While the clean-up of the net direct tax stood at Rs 9.45 lakh crore in 2020-2021, almost 5% more than the revised estimate, the collection of indirect taxes jumped by more than 12% to Rs 10.71 lakh crore, even as a tax on cleaning goods and services decreased by 8 percent.
“The fiscal situation deteriorated after the pandemic and we now estimate that the budget deficit widened to 11.8% of GDP in FY21, from 7.8% in FY20,” said the chief economist of ‘UBS Securities India Tanvee Gupta Jain in the report.
She attributed this to pandemic-related relief measures, credible and transparent accounting for subsidies (for example, the food subsidy was transferred to the budget of the Food companybalance sheet), and a significant shortfall.
However, the report expects the budget deficit to narrow in the future but remain high at 10 percent (Central 6.5 percent, States 3.5 percent), helped by a recovery cyclical economy and the decline in relief measures.
She noted that the high budget deficit has also led to historically high levels of public debt, signaling concerns about the sharp rise in public debt in 2020-2021.
As a percentage of GDP, the same percentage has increased from 72% in 2019-20 to 89% in 2020-2021, she said, adding that nominal GDP must grow by at least 10% per year to help stabilize public debt levels at current high levels before reducing them.
The rise in the primary deficit, which is the budget deficit minus interest payments, and the deterioration in the growth gap in interest rates have raised concerns about debt sustainability.
UBS estimates indicate that even if the spread between the two series (interest rate and growth) turned positive for a brief period in 2020-2021, it will normalize in 2021-2022.
A better measure of debt sustainability is the ratio of interest expenditure to GDP. “If the central bank can keep policy rates lower for longer, we believe that the increase in public sector debt could become associated with stable debt service costs, as maturing debt is refinanced at rates still historically low, ”UBS said.
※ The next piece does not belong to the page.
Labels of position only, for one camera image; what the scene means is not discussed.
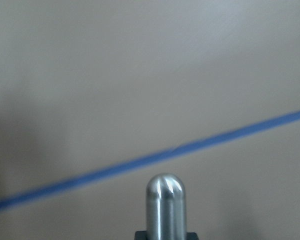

According to UBS, among emerging markets, India will have the third highest government debt-to-GDP ratio, after Argentina and Brazil, in 2021. The key to debt sustainability is the capacity and speed with which the government can keep its fiscal promises, especially with regards to aggressive divestments and higher public investments to help support nominal GDP growth, Gupta Jain said.
She also said that in the medium term, the government will need to focus on following the path of fiscal consolidation at a pace in line with the pace of growth rather than sticking to a more relaxed path, such as indicated in the budget.
On whether the rising budget deficit and public debt pose a threat to sovereign ratings, UBS said that compared to other heavily indebted emerging markets, India’s public debt is largely funded by national funds and a significant share is held by local banks and the central bank, reduce the risk of distress.
However, the large budget deficit leaves little room to absorb further adverse shocks without compromising credit ratings, increases the risk of crowding out the private sector and slows portfolio debt flows from abroad, has t -she warned.
She added that India was no exception in this regard and any delay in executing policies and implementing growth support reforms to spur sustainable growth could lead to widening risks. macroeconomic stability.
“We see a risk of a downgrade of the sovereign rating by one of the three rating agencies in the next 12 to 18 months,” the report warns.